Have you ever come across an absolute gem of a place and been genuinely so excited to go!
Well let me tell you, I came across St Dunstan-in-the-East on Instagram, and knew that when I finally got to go and see my family, from in and around London this was certainly going to be a stop off.
I love finding little hidden gems. St Dunstan-in-the-East is probably one of the best kept secrets of London Town.
Just a 5 minute walk from Monument Tube Station, and pretty central between Tower and London Bridge lays this beautiful little church.
St Dunstan-in-the-East is this mesmerising church ruins that has been transformed into a stunning garden, and when I say stunning.. I mean STUNNING, like jaw dropping stunning.
Situated on St Dunstan’s Hill, a little side street just off of great Tower Street, it gives you the instant relief of the sounds and lights of London City, which as much as I love London, I find being somewhere like that, that is hectic and chaotic, nothing shy of overwhelming and sweating.
I apologise for the mental images, I can imagine they aren’t pleasant. But when you reach the church and step inside, the hectic noisy, chaotic, city just fades away. It’s like stepping into a scene from Alice in Wonderland.
A brief history
St Dunstan-in-the-East, was originally built in 1100, with a new south aisle being added at the later date in 1391.
The church building was damaged severely during the great fire of London in 1666. The church was never repaired to its former glory, but instead it was patched up during 1668-1701 to the designs of Sir Christopher Wren.
The repairs were built to be sympathetic to the original gothic style.

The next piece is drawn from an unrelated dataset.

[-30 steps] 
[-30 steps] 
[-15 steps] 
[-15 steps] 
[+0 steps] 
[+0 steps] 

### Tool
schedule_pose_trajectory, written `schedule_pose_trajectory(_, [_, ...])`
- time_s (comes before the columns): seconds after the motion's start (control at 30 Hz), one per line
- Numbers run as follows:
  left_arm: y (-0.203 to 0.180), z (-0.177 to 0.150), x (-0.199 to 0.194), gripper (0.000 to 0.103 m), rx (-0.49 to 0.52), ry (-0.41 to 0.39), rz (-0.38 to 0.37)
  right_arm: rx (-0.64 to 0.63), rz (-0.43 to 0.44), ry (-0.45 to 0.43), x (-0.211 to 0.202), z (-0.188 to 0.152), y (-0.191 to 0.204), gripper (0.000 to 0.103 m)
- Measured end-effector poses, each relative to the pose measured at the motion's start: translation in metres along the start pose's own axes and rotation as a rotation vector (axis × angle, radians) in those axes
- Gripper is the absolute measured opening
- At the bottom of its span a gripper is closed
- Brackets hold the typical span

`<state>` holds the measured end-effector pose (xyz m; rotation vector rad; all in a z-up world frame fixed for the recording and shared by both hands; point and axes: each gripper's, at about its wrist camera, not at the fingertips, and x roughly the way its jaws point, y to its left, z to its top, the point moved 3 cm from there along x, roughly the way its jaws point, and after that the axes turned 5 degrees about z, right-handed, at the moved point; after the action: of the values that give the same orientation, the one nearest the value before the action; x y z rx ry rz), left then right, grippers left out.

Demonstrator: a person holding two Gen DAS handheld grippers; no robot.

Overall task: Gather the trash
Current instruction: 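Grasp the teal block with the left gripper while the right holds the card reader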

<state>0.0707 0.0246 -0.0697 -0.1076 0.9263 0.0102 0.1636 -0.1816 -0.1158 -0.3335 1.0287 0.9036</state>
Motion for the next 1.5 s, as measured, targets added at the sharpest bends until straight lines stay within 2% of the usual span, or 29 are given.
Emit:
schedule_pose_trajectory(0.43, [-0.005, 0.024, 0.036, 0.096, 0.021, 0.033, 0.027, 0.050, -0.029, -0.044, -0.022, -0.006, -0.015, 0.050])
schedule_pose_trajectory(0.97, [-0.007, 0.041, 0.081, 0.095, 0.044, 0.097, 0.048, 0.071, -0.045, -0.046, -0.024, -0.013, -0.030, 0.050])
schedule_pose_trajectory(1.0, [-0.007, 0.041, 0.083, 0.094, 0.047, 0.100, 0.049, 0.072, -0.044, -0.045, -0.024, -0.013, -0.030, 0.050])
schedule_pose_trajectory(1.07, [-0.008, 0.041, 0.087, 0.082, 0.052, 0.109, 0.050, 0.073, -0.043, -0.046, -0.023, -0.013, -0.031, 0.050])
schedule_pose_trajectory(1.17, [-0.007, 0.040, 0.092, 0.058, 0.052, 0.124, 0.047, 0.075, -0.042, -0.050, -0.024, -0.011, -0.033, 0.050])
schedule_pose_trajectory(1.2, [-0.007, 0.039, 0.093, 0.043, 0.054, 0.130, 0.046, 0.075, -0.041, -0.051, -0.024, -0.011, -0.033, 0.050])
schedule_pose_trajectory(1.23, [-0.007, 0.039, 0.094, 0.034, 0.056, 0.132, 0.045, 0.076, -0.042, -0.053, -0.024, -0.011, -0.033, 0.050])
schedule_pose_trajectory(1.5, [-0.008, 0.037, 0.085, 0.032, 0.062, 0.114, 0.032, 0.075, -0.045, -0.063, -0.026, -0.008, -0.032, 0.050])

In 1817, the weight of the roof had pushed the walls out by seven inches, it was then decided that the church would be rebuilt from the arches up but it was later found that the building was so badly damaged it would need to be completely rebuilt.
The foundation stone, was placed in November 1817 and the new church was reopened as a place of worship, in January 1821.
The church was again, terribly damaged, this time during the Blitz in 1941. The tower and steeple managed to survive the onslaught of bombs, however the only other part of the church building that managed to survive was the north and south walls.
After the war during the reorganisation of the Anglican Church, it was decided not to rebuild. Then some 20 years later 1967 it was decided to transform the ruins, in the glorious public garden it is today.
A Lawn, trees and a low fountain were added. The tower that survived all of that, still stands proud, and now houses the All Hallows House Foundation.
I mean I knew it was beautiful from the tiny bit of research I did before I went, but the history, I’m such a geek for history and it honestly just makes me love this enchanted garden even more. It is hands down one of the most breathe taking places I have ever visited.
The ivy that climbs round the gothic windows. The beautiful light streaming through the window frames, and the hundreds of different shades or greens, yellows, and reds of the flowers, and trees were exquisite.
Whilst I stood there with my jaw practically hitting the floor, the entire world just stood still.
St Dunstan in the east
St Dunstan Hill,
Five minute walk from Monument Station.
Entrance is completely free and is open 7 days a week, from 8am – 7pm/dusk.